## WHAT YOU SHOULD DO
Take the data that follows and return it exactly.

## DATASET EXCERPT
++++++++++

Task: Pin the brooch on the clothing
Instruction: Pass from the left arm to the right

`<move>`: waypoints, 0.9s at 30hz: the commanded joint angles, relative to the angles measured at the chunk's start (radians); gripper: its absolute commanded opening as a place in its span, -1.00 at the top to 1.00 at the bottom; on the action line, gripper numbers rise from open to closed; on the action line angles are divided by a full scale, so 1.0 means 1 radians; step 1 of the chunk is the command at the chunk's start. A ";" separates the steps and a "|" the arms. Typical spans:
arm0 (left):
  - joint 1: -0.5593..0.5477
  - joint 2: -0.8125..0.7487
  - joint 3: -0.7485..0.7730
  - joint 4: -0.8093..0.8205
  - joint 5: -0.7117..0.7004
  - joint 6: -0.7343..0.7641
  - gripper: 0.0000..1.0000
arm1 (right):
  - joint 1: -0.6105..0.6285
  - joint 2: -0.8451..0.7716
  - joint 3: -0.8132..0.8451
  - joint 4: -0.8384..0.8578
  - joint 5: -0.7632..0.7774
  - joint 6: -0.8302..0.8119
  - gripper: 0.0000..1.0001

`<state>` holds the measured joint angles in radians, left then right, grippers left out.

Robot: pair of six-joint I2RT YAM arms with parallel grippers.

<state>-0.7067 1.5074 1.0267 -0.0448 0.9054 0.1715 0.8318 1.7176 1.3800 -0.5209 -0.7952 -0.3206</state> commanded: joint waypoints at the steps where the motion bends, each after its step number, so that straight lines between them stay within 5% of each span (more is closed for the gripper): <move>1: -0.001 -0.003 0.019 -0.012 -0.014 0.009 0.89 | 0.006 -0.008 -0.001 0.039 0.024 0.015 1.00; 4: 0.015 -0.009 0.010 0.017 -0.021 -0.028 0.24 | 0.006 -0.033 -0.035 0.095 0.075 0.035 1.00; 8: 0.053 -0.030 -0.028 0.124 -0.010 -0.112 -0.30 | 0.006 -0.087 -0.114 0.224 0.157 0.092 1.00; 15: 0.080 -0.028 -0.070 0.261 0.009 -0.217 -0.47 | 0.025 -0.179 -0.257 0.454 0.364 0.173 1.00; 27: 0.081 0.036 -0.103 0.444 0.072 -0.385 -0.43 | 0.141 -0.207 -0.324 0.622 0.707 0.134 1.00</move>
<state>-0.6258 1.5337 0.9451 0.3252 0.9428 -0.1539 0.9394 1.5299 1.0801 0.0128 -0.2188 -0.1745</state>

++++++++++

## ANSWER BELOW
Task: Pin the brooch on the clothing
Instruction: Pass from the left arm to the right

`<move>`: waypoints, 0.9s at 30hz: the commanded joint angles, relative to the angles measured at the chunk's start (radians); gripper: its absolute commanded opening as a place in its span, -1.00 at the top to 1.00 at the bottom; on the action line, gripper numbers rise from open to closed; on the action line angles are divided by a full scale, so 1.0 means 1 radians; step 1 of the chunk is the command at the chunk's start. A ";" separates the steps and a "|" the arms. Typical spans:
arm0 (left):
  - joint 1: -0.5593..0.5477
  - joint 2: -0.8125..0.7487
  - joint 3: -0.7485..0.7730
  - joint 4: -0.8093..0.8205
  - joint 5: -0.7117..0.7004
  - joint 6: -0.7343..0.7641
  - gripper: 0.0000..1.0000
arm1 (right):
  - joint 1: -0.6105..0.6285
  - joint 2: -0.8451..0.7716
  - joint 3: -0.8132..0.8451
  - joint 4: -0.8384..0.8578
  - joint 5: -0.7632..0.7774
  - joint 6: -0.8302..0.8119
  - gripper: 0.0000..1.0001

`<state>` holds the measured joint angles in radians, left then right, grippers left out.

Robot: pair of six-joint I2RT YAM arms with parallel grippers.

<state>-0.7067 1.5074 1.0267 -0.0448 0.9054 0.1715 0.8318 1.7176 1.3800 -0.5209 -0.7952 -0.3206</state> commanded: joint waypoints at the steps where the motion bends, each after its step number, so that straight lines between them stay within 5% of each span (more is closed for the gripper): <move>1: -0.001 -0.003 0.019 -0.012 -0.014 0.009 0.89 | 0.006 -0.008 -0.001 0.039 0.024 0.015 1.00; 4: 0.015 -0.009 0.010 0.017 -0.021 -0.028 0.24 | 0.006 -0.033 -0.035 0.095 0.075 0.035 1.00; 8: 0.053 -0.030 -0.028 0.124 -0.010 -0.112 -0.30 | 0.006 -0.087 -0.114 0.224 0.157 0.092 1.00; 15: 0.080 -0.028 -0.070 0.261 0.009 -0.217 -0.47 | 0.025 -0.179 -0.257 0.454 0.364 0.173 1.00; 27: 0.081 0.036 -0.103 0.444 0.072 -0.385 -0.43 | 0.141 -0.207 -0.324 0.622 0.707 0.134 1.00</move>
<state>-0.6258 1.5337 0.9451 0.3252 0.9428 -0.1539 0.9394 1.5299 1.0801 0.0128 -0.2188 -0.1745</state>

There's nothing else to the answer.